- How to complete this task
Beginning with the line that holds "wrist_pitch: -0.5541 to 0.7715", write out the remaining lines of the material exactly, the last line included.

↓

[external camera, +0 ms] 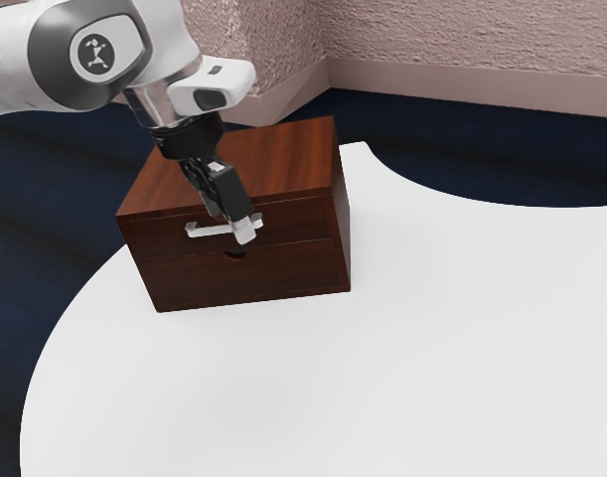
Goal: Pull the drawer handle with one arm to open the drawer
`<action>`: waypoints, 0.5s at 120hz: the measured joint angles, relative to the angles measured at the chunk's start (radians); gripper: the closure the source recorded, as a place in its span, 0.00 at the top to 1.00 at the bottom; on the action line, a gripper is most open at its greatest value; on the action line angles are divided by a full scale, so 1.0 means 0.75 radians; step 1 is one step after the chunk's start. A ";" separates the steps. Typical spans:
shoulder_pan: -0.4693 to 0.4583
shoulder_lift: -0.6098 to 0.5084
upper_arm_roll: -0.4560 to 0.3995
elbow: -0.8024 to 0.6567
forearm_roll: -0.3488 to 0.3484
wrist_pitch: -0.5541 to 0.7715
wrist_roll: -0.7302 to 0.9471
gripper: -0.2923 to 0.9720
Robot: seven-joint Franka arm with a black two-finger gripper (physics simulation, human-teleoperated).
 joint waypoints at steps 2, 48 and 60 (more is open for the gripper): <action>0.001 0.000 0.000 0.000 0.000 0.000 0.000 0.77; 0.047 -0.007 -0.001 0.050 0.001 -0.008 0.003 0.77; 0.047 -0.065 0.005 0.335 0.037 -0.094 0.029 0.77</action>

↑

- Problem solution
wrist_pitch: -0.5541 to 0.7715
wrist_roll: -0.7302 to 0.9471
gripper: -0.2923 to 0.9720
Robot: seven-joint Franka arm with a black two-finger gripper (physics simulation, human-teleoperated).
 joint waypoints at steps 2, 48 and 60 (more is open for the gripper): <action>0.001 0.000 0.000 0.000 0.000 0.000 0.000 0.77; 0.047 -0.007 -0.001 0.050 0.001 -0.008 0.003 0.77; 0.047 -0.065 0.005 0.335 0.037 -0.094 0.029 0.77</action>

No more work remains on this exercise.